Neuronal nociceptive responses in thalamocortical pathways

The sensation of pain is critical for the survival of animals and humans. However, the brain mechanisms underlying pain perception remain largely unknown. How does the brain decode the pain-evoked activity into a particular sensory experience? Over the past decade, attempts have been made to answer these questions by employing electrophysiological, functional brain imaging, and behavioral approaches, and some basic properties of pain formation have been revealed. Researchers have gradually recognized that there exists a distributed neural network that participates in the transmission and processing of pain information. These studies will further guide the development of more effective treatment for many disorders such as chronic pain.

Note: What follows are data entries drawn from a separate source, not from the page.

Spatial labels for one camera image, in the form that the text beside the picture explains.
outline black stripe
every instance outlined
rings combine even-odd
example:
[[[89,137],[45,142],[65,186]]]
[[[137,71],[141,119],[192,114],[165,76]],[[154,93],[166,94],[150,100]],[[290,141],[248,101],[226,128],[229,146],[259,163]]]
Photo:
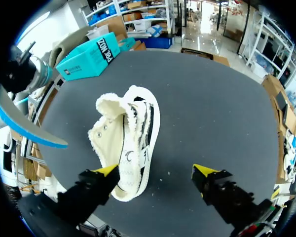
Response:
[[[122,158],[122,153],[123,153],[123,147],[124,147],[124,141],[125,141],[125,126],[124,126],[124,123],[125,123],[125,115],[123,115],[123,145],[122,145],[122,150],[120,152],[120,156],[119,156],[119,161],[118,161],[118,164],[120,163],[120,159]]]

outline shelf
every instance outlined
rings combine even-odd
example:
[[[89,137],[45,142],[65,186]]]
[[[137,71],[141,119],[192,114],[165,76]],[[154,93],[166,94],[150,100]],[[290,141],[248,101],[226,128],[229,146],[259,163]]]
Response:
[[[290,63],[296,68],[296,64],[292,60],[290,60]]]
[[[132,12],[132,11],[141,11],[141,10],[145,10],[145,9],[162,8],[162,7],[166,7],[166,5],[143,6],[143,7],[139,7],[139,8],[130,9],[127,11],[121,11],[120,13],[125,14],[125,13]]]
[[[134,21],[126,21],[124,22],[124,24],[132,24],[132,23],[135,23],[135,22],[138,22],[138,21],[166,21],[167,18],[144,18],[144,19],[139,19],[139,20],[134,20]]]
[[[97,21],[96,23],[92,24],[91,27],[92,27],[92,26],[95,26],[96,24],[98,24],[98,23],[100,23],[100,22],[102,22],[102,21],[105,21],[105,20],[107,20],[107,19],[109,19],[109,18],[111,18],[111,17],[115,17],[115,16],[117,16],[117,14],[114,14],[114,15],[108,16],[108,17],[106,17],[106,18],[103,18],[103,19]]]
[[[282,44],[283,46],[288,50],[291,51],[291,49],[288,47],[288,45],[283,41],[281,37],[279,37],[274,31],[272,31],[266,24],[263,24],[263,27],[266,28],[268,31],[270,31]]]
[[[124,3],[126,1],[130,1],[130,0],[122,0],[122,1],[119,1],[118,4]]]
[[[111,5],[113,5],[114,4],[114,2],[112,1],[112,2],[110,2],[109,4],[106,4],[105,6],[102,6],[102,7],[100,7],[99,9],[96,9],[95,11],[93,11],[93,12],[91,12],[89,15],[87,15],[86,17],[88,18],[88,17],[90,17],[90,16],[93,16],[94,14],[96,14],[96,13],[98,13],[99,11],[102,11],[103,9],[105,9],[105,8],[108,8],[109,6],[111,6]]]
[[[259,55],[261,55],[266,61],[268,61],[272,66],[274,66],[278,71],[281,71],[281,69],[275,64],[273,63],[268,57],[266,57],[264,54],[260,53],[260,51],[258,51],[257,49],[255,50],[256,53],[258,53]]]
[[[282,31],[282,29],[281,28],[279,28],[279,26],[278,25],[276,25],[275,23],[274,23],[274,20],[273,19],[271,19],[270,17],[268,17],[268,16],[266,16],[265,14],[264,14],[264,17],[265,17],[265,19],[266,20],[268,20],[269,21],[269,23],[271,24],[271,25],[273,25],[273,27],[275,27],[276,28],[276,30],[278,30],[280,33],[282,33],[284,36],[285,36],[285,38],[293,45],[293,42],[290,40],[290,38]]]

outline cardboard box
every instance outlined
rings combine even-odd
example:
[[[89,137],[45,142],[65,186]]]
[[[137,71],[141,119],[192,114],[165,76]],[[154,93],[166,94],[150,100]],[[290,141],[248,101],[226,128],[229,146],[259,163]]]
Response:
[[[97,77],[119,53],[116,37],[111,32],[74,48],[56,69],[65,80]]]
[[[124,40],[125,39],[125,36],[124,34],[119,34],[118,36],[116,36],[116,40],[118,43],[120,43],[121,40]]]
[[[146,1],[135,1],[135,2],[131,2],[127,5],[128,9],[134,9],[137,7],[143,7],[146,6]]]
[[[156,12],[157,12],[156,8],[148,9],[148,13],[156,14]]]
[[[296,115],[291,107],[286,106],[286,111],[283,115],[283,124],[287,127],[292,134],[296,132]]]
[[[127,38],[126,27],[121,16],[115,16],[96,24],[97,27],[109,25],[109,32],[114,32],[115,36],[123,34]]]
[[[161,26],[162,28],[167,28],[168,24],[166,22],[160,22],[157,25]]]
[[[142,15],[140,12],[133,12],[129,14],[125,14],[124,16],[124,21],[134,21],[142,18]]]
[[[26,179],[37,181],[37,175],[35,172],[33,161],[31,159],[23,159],[23,173]]]
[[[288,102],[291,109],[294,110],[293,105],[291,104],[290,100],[287,97],[284,87],[276,77],[270,74],[266,75],[264,78],[264,81],[262,82],[262,85],[264,89],[267,91],[267,93],[269,94],[270,98],[272,96],[276,97],[278,93],[282,92],[285,100]]]
[[[283,122],[283,111],[280,109],[276,99],[274,96],[271,97],[271,105],[274,110],[274,115],[277,122],[277,131],[286,134],[287,129],[290,130],[292,134],[296,137],[296,116],[294,113],[289,112],[286,120],[287,122]]]
[[[131,37],[121,40],[118,43],[118,46],[121,52],[126,52],[129,51],[135,45],[135,43],[135,39]]]
[[[33,143],[31,154],[38,159],[43,159],[43,156],[41,155],[39,147],[36,143]],[[43,180],[45,180],[45,177],[51,177],[52,173],[46,165],[40,164],[37,161],[33,161],[33,166],[37,177]]]
[[[278,134],[278,167],[277,167],[277,184],[287,183],[285,181],[285,171],[284,171],[284,141],[285,137],[282,132]]]
[[[230,67],[230,64],[228,62],[228,59],[224,58],[224,57],[220,57],[218,55],[213,55],[213,61],[221,63],[227,67]]]
[[[129,51],[134,51],[141,44],[140,40],[136,41],[133,47]]]
[[[213,55],[213,54],[210,54],[210,53],[197,51],[197,50],[189,49],[189,48],[182,48],[181,53],[197,55],[199,57],[207,58],[209,60],[213,60],[213,61],[221,63],[221,64],[223,64],[223,65],[225,65],[227,67],[230,67],[230,64],[229,64],[228,60],[226,58],[220,57],[218,55]]]
[[[146,51],[146,45],[144,42],[142,42],[140,45],[138,45],[134,51]]]

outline white shelving unit
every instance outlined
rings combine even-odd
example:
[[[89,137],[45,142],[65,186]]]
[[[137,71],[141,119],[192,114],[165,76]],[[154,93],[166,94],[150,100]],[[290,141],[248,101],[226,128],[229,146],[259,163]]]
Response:
[[[117,14],[114,14],[114,15],[108,16],[108,17],[106,17],[104,19],[101,19],[101,20],[97,21],[96,23],[92,24],[91,26],[95,26],[96,24],[98,24],[98,23],[100,23],[102,21],[105,21],[107,19],[110,19],[111,17],[115,17],[115,16],[117,16]]]
[[[120,1],[112,0],[112,2],[110,2],[109,4],[107,4],[105,6],[102,6],[102,7],[98,8],[97,10],[95,10],[95,11],[93,11],[93,12],[87,14],[87,15],[82,10],[82,15],[83,15],[83,17],[85,19],[85,22],[88,24],[88,22],[91,20],[91,17],[94,14],[96,14],[98,12],[101,12],[103,10],[106,10],[106,8],[108,8],[109,6],[114,5],[115,9],[116,9],[116,14],[108,16],[108,17],[106,17],[104,19],[101,19],[100,21],[97,21],[96,23],[91,25],[91,26],[95,26],[96,24],[98,24],[98,23],[100,23],[100,22],[102,22],[104,20],[107,20],[107,19],[109,19],[111,17],[122,16],[124,14],[130,13],[130,12],[133,12],[133,11],[145,11],[145,10],[152,9],[152,8],[165,8],[166,9],[166,17],[165,18],[144,18],[144,19],[139,19],[139,20],[135,20],[135,21],[126,21],[126,22],[124,22],[124,24],[129,25],[129,24],[132,24],[132,23],[135,23],[135,22],[138,22],[138,21],[166,21],[167,22],[167,31],[168,31],[168,33],[171,33],[172,31],[174,31],[174,19],[170,18],[170,12],[169,12],[170,7],[173,9],[173,0],[164,0],[165,4],[163,4],[163,5],[143,6],[143,7],[138,7],[138,8],[134,8],[134,9],[126,10],[126,11],[121,11],[120,10],[120,4],[122,4],[122,3],[125,4],[125,3],[131,2],[131,1],[132,0],[120,0]]]
[[[134,20],[134,21],[125,21],[124,24],[132,24],[136,22],[141,22],[141,21],[166,21],[167,18],[147,18],[147,19],[140,19],[140,20]]]
[[[257,36],[255,36],[256,29],[259,29]],[[273,60],[270,60],[268,57],[266,57],[262,52],[260,52],[257,49],[257,45],[259,43],[259,39],[261,37],[262,32],[267,37],[272,37],[274,41],[279,44],[278,49],[275,53],[275,56],[273,57]],[[252,25],[250,37],[248,38],[246,46],[243,50],[242,57],[247,61],[246,62],[246,66],[247,66],[250,63],[252,63],[254,54],[261,55],[266,61],[268,61],[274,68],[276,68],[279,71],[277,75],[277,78],[279,79],[283,75],[288,64],[293,63],[291,60],[291,57],[292,57],[294,47],[295,47],[294,43],[282,31],[282,29],[275,23],[273,19],[267,16],[264,12],[256,11],[253,16],[253,25]],[[277,55],[280,55],[280,54],[282,54],[282,57],[283,57],[285,51],[288,52],[288,57],[283,67],[280,68],[274,63],[274,59]]]
[[[130,9],[127,11],[122,11],[122,14],[126,14],[132,11],[142,11],[142,10],[146,10],[146,9],[152,9],[152,8],[162,8],[162,7],[166,7],[166,5],[156,5],[156,6],[143,6],[143,7],[139,7],[139,8],[134,8],[134,9]]]

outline metal shelf
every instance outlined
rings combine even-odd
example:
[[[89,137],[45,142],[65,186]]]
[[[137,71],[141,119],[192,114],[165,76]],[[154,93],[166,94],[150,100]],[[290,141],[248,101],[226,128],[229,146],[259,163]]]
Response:
[[[266,28],[268,31],[270,31],[281,43],[282,45],[288,50],[288,51],[292,51],[292,49],[290,49],[288,47],[288,45],[283,41],[283,39],[278,36],[278,34],[276,34],[274,31],[272,31],[266,24],[263,24],[263,27]]]
[[[94,14],[96,14],[96,13],[98,13],[99,11],[102,11],[103,9],[105,9],[105,8],[108,8],[109,6],[111,6],[111,5],[113,5],[114,4],[114,2],[112,1],[112,2],[110,2],[109,4],[106,4],[105,6],[102,6],[102,7],[100,7],[99,9],[96,9],[95,11],[93,11],[93,12],[91,12],[89,15],[87,15],[86,17],[88,18],[88,17],[90,17],[90,16],[93,16]]]
[[[130,1],[130,0],[122,0],[122,1],[119,1],[118,4],[124,3],[126,1]]]
[[[139,20],[134,20],[134,21],[126,21],[124,22],[124,24],[132,24],[132,23],[136,23],[139,21],[166,21],[167,18],[144,18],[144,19],[139,19]]]
[[[261,19],[259,19],[258,21],[256,21],[256,16],[261,15]],[[259,31],[257,33],[257,36],[254,40],[254,44],[253,46],[251,45],[251,37],[255,34],[255,29],[258,28]],[[283,66],[282,68],[280,68],[279,66],[277,66],[272,60],[270,60],[269,58],[267,58],[264,54],[262,54],[259,50],[257,50],[257,46],[261,37],[261,33],[262,32],[266,32],[267,35],[270,35],[273,37],[273,39],[277,42],[277,44],[279,44],[279,47],[275,53],[275,56],[279,55],[279,49],[280,47],[283,48],[283,50],[287,50],[288,51],[288,55],[287,55],[287,59],[285,61],[283,61]],[[276,23],[268,16],[266,16],[265,12],[254,12],[253,15],[253,24],[252,24],[252,28],[251,28],[251,33],[250,33],[250,37],[246,43],[246,46],[243,50],[243,54],[246,53],[248,50],[248,60],[246,62],[246,66],[248,66],[250,64],[250,62],[252,61],[252,57],[255,53],[258,53],[260,56],[262,56],[266,61],[268,61],[274,68],[276,68],[279,73],[277,74],[277,79],[281,78],[281,76],[283,75],[283,73],[285,72],[285,69],[288,67],[289,63],[291,62],[291,57],[292,57],[292,53],[294,51],[295,45],[293,44],[293,42],[289,39],[289,37],[279,28],[279,26],[276,25]]]
[[[91,26],[95,26],[96,24],[98,24],[98,23],[100,23],[100,22],[102,22],[102,21],[105,21],[105,20],[107,20],[107,19],[109,19],[109,18],[111,18],[111,17],[115,17],[115,16],[117,16],[117,13],[114,14],[114,15],[108,16],[108,17],[106,17],[106,18],[103,18],[103,19],[97,21],[96,23],[92,24]]]
[[[268,17],[267,15],[264,15],[264,18],[266,19],[266,20],[268,20],[269,22],[270,22],[270,24],[272,24],[275,28],[276,28],[276,30],[278,30],[280,33],[282,33],[284,36],[285,36],[285,38],[293,45],[293,42],[291,41],[291,39],[282,31],[282,29],[281,28],[279,28],[279,26],[278,25],[276,25],[275,23],[274,23],[274,20],[273,19],[271,19],[270,17]]]
[[[274,66],[277,70],[281,71],[281,69],[275,64],[273,63],[268,57],[266,57],[264,54],[260,53],[260,51],[258,51],[257,49],[255,49],[255,52],[258,53],[259,55],[261,55],[266,61],[268,61],[272,66]]]
[[[83,19],[85,21],[86,25],[89,25],[90,22],[90,17],[93,16],[94,14],[96,14],[97,12],[106,10],[106,8],[110,7],[110,6],[114,6],[116,9],[116,14],[112,15],[112,16],[108,16],[94,24],[92,24],[91,26],[95,26],[96,24],[109,19],[111,17],[115,17],[115,16],[121,16],[123,19],[123,15],[127,14],[129,12],[133,12],[133,11],[140,11],[140,10],[146,10],[146,9],[154,9],[154,8],[161,8],[161,9],[165,9],[166,11],[166,17],[164,18],[144,18],[144,19],[139,19],[139,20],[134,20],[134,21],[128,21],[128,22],[124,22],[125,25],[127,24],[131,24],[131,23],[135,23],[138,21],[166,21],[167,22],[167,32],[171,33],[172,31],[174,32],[175,29],[175,24],[174,24],[174,19],[170,18],[170,12],[169,10],[173,8],[173,1],[172,0],[164,0],[164,3],[162,5],[152,5],[152,6],[143,6],[143,7],[139,7],[139,8],[135,8],[135,9],[129,9],[127,11],[121,11],[121,3],[127,3],[131,0],[112,0],[112,2],[110,2],[109,4],[100,7],[99,9],[91,12],[90,14],[86,15],[84,13],[84,11],[81,11],[81,14],[83,16]]]
[[[141,10],[145,10],[145,9],[162,8],[162,7],[166,7],[166,5],[143,6],[143,7],[139,7],[139,8],[130,9],[127,11],[121,11],[121,14],[125,14],[125,13],[132,12],[132,11],[141,11]]]

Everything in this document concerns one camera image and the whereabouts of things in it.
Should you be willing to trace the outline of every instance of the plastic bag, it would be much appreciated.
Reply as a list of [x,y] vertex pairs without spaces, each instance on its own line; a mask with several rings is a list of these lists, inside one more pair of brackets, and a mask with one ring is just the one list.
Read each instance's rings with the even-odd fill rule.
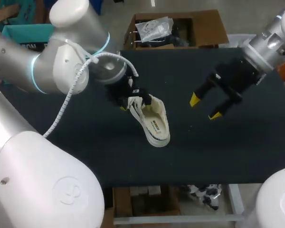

Anticipation of pain enhances the nociceptive transmission and functional connectivity within pain network in rats

Background

Expectation is a very potent pain modulator in both humans and animals. There is evidence that pain transmission neurons are modulated by expectation preceding painful stimuli. Nonetheless, few studies have examined the influence of pain expectation on the pain-related neuronal activity and the functional connectivity within the central nociceptive network.

Results

This study used a tone-laser conditioning paradigm to establish the pain expectation in rats, and simultaneously recorded the anterior cingulate cortex (ACC), the medial dorsal thalamus (MD), and the primary somatosensory cortex (SI) to investigate the effect of pain expectation on laser-induced neuronal responses. Cross-correlation and partial directed coherence analysis were used to determine the functional interactions within and between the recorded areas during nociceptive transmission. The results showed that under anticipation condition, the neuronal activity to the auditory cue was significantly increased in the ACC area, whereas those to actual noxious stimuli were enhanced in all the recorded areas. Furthermore, neuronal correlations within and between these areas were significantly increased under conditions of expectation compared to those under non-expectation conditions, indicating an enhanced synchronization of neural activity within the pain network. In addition, information flow from the medial (ACC and MD) to the lateral (SI cortex) pain pathway increased, suggesting that the emotion-related neural circuits may modulate the neuronal activity in the somatosensory pathway during nociceptive transmission.

Conclusion

These results demonstrate that the nociceptive processing in both medial and lateral pain systems is modulated by the expectation of pain.